The common lib holds all the modules that are not specific to web requests. This includes the low-level database, datetime handlers, and of course the NLP. The NLP modules does most of the interesting calculations. The CSS gradient stuff is all handled in the util module.
The database is interesting because this had the highest cost potential. The naive storage method saw hundreds of MBs of storage without any clear purpose. The refined version brought this down to a few hundred KBs with much less post-processing effort. A double-win is that we are no longer storing Piazza information, only composite data. With this small amount of data, we solve the problem of updating user data because we can simply dump everything and recalculate as often as needed. We're only storing numbers that are meaningful to us so even if someone were to get the database, the data is worthless.
Overall, I'm very proud of this module. It is well tested and well documented. There will of course be things I'd like to refactor but those are more stylistic changes that fundamental transgressions.
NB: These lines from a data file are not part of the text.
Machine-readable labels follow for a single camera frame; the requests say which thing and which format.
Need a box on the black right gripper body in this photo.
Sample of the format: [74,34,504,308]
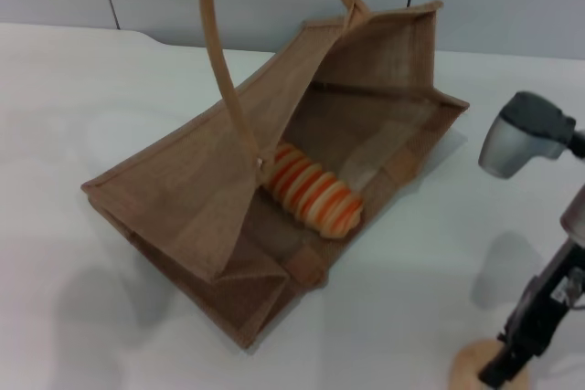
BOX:
[500,238,585,357]

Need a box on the round egg yolk pastry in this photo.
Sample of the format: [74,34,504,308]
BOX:
[450,339,531,390]

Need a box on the orange striped bread loaf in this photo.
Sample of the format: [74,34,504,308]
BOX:
[262,142,366,240]

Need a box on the brown jute tote bag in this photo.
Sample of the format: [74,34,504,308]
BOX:
[80,0,471,354]

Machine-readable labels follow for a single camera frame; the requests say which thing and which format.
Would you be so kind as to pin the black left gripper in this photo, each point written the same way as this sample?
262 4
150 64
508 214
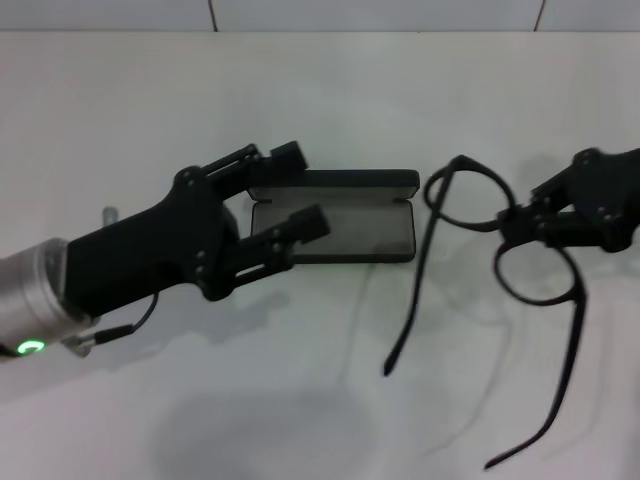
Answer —
140 255

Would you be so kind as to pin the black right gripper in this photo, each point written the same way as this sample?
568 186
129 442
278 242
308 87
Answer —
620 195

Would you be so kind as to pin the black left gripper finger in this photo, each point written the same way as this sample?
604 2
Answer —
287 160
310 227

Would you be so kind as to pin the black glasses case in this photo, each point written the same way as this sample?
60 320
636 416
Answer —
340 235

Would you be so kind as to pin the black glasses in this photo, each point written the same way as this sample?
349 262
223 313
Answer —
576 320

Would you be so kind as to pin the silver stub on left wrist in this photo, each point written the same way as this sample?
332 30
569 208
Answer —
111 215

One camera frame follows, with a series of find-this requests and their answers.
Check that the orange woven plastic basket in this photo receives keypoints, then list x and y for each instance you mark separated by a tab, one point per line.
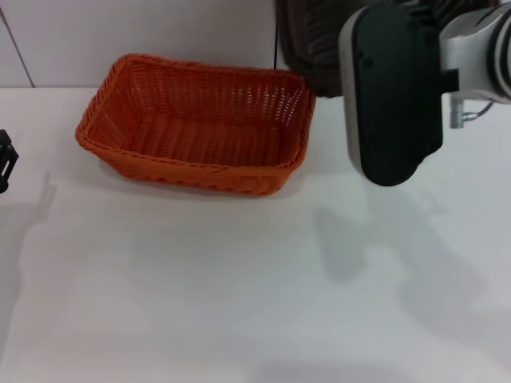
191	135

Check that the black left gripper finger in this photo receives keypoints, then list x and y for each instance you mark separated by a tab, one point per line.
5	163

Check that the silver and black right robot arm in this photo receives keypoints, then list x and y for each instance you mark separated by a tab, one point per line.
395	99

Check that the dark brown woven basket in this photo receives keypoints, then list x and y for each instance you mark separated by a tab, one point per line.
311	40

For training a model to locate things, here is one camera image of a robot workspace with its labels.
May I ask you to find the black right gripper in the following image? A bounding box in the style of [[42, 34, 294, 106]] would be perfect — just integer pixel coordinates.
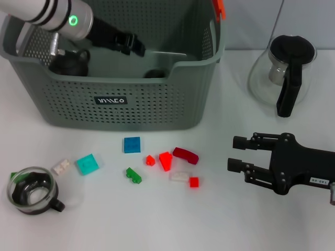
[[227, 132, 335, 196]]

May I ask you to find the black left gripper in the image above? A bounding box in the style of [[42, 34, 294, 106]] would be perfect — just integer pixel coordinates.
[[86, 16, 146, 57]]

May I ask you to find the glass teacup black base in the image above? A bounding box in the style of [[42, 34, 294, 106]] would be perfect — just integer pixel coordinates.
[[143, 69, 168, 78], [6, 166, 66, 215]]

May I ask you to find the white small toy brick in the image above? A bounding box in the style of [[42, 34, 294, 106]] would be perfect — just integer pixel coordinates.
[[51, 158, 73, 176]]

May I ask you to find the green long toy brick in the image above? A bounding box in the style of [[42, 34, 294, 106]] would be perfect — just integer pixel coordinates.
[[10, 171, 24, 185]]

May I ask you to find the grey perforated storage bin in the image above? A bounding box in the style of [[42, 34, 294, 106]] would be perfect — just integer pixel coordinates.
[[0, 0, 227, 131]]

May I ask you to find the dark clay teapot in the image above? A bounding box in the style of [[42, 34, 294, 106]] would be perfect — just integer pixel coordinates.
[[49, 48, 92, 77]]

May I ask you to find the dark red curved brick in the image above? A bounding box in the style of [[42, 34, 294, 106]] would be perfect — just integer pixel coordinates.
[[172, 146, 199, 165]]

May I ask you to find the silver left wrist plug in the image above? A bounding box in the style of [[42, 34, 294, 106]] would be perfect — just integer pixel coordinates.
[[51, 32, 66, 57]]

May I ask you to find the clear translucent toy brick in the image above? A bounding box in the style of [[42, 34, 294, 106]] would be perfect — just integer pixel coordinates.
[[169, 171, 192, 182]]

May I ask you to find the orange-red slope brick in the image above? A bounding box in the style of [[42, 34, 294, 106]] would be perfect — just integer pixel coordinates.
[[159, 151, 174, 172]]

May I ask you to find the blue square toy brick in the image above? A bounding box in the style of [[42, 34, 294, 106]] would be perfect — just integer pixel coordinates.
[[122, 136, 142, 154]]

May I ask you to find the green small stepped brick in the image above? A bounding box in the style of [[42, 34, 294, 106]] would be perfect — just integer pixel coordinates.
[[125, 167, 143, 185]]

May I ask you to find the teal square plate brick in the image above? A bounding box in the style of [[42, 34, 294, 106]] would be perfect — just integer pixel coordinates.
[[75, 153, 101, 176]]

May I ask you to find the glass pitcher black lid handle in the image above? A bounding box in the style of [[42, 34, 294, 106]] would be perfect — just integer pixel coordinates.
[[248, 34, 318, 118]]

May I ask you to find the orange bin handle clip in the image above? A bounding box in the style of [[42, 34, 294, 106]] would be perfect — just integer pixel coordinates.
[[212, 0, 227, 20]]

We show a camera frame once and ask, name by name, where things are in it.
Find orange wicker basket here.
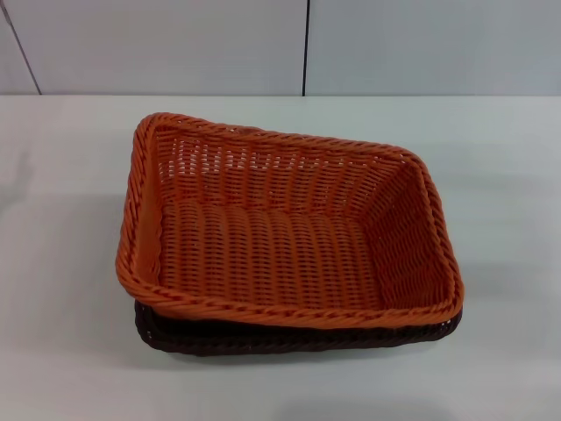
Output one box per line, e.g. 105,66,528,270
114,112,466,332

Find dark brown wicker basket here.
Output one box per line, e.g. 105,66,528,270
132,299,465,359

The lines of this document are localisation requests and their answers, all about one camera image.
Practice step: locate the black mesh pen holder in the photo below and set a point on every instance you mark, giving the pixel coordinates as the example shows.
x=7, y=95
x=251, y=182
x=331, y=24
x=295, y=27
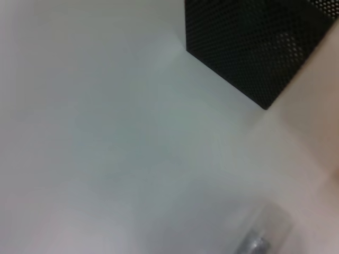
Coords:
x=251, y=53

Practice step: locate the grey pen in wrapper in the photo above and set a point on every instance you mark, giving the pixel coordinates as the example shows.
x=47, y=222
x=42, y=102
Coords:
x=259, y=238

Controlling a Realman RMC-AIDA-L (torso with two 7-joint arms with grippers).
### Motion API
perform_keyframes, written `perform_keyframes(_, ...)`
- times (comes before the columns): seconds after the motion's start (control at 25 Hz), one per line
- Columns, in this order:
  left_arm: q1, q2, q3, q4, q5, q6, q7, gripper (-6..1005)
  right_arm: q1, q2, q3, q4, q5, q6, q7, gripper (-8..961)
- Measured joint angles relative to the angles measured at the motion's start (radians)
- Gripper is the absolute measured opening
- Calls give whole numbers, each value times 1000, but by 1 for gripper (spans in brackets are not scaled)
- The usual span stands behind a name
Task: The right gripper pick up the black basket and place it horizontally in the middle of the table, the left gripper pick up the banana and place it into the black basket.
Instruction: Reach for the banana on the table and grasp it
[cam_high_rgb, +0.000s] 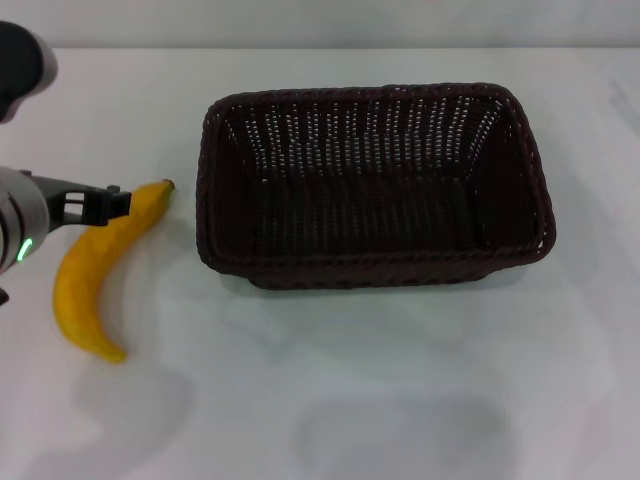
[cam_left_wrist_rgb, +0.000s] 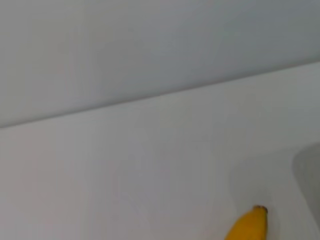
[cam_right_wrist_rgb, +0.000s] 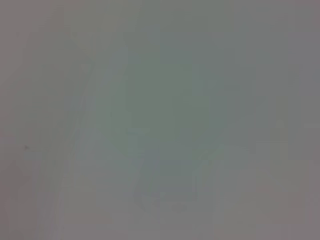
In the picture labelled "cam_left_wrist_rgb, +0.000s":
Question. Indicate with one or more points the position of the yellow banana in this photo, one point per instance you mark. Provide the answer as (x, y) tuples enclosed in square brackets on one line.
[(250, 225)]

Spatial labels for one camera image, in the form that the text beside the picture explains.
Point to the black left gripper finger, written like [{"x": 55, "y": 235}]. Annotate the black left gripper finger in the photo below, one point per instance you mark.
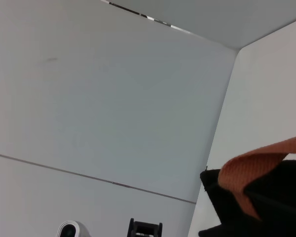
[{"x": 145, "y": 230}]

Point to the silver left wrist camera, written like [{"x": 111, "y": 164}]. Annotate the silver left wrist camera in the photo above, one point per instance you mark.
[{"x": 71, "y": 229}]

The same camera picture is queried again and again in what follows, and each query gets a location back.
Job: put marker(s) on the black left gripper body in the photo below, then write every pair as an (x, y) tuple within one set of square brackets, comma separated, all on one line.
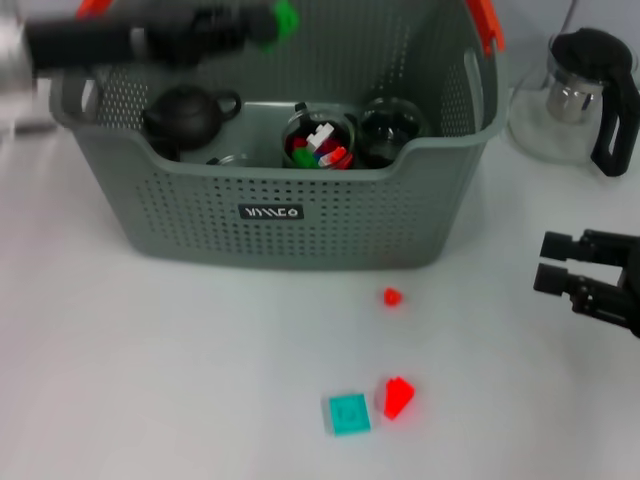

This is the unit test suite in which we achieved 91% code coverage. Emphasis was placed on accuracy of the date methods and Piazza content extraction as these are critical components. The actual Piazza scraping is not tested as that is a 3rd party library. I've mocked this service out were appropriate to facilitate regression testing. Also, because I'm nice person I've built in a random throttle so this service does not knock Piazza over during our scrape sessions.
Unit testing uses the Python unittest package and there isn't much more to it.
The chrome plugin lives in this directory. As described in the manifest, it requires access to your tabs, cookies, and storage. I use the tabs API to determine the course name and ID. I use the cookies API to locate the Piazza cookie that contains the user id string. I then use the storage API to persist the user authentication tuple. This is nice because it follows your browser without any extra effort.
For the UI, this is using Materialize CSS and some of my hand-rolled classes. For javascript, I keep things simple and avoided the nightmare that all these modern frameworks have become. I did indulge a bit with jQuery though because that makes the code much more concise. One exception is my use of chart.js because there is not point in making your graph library. Chart.js is simple and free so I use that for generating the pie charts.
The only Chrome specific code is located in popup.js and background.js. The latter is used as a listener to enable and disable the extension based on if the user is on a Piazza website. Popup.js does all the authentication, ajax, and rendering. Due to the nature of Chrome extensions, it is infinitely easier to keep as much of your logic in a single file as possible. Had this been a normal project, the code would certainly be more spread out.
Popup.html is barebones as I generated most of the html dynamically. What is does provide however, are the base div anchors and library imports so the Chrome extension doesn't holler about security. This is actually why I host my own libs instead of using CDNs. Google is very strict about cross-site scripting and for good reason.
To load the development version of the plugin, refer to the Google developer's page: https://developer.chrome.com/extensions/getstarted#unpacked
Move along, nothing to see here.
This is my hacking ground for mocking, testing, experimenting, and making things bend to my will. The main module provides a command line interface for a variety of tools that I used to explore Piazza, parsing, and the most effecient ways to store my data. THe project was bootstrapped from the early work done in this module.
See setup_uwsgi to get started with the server.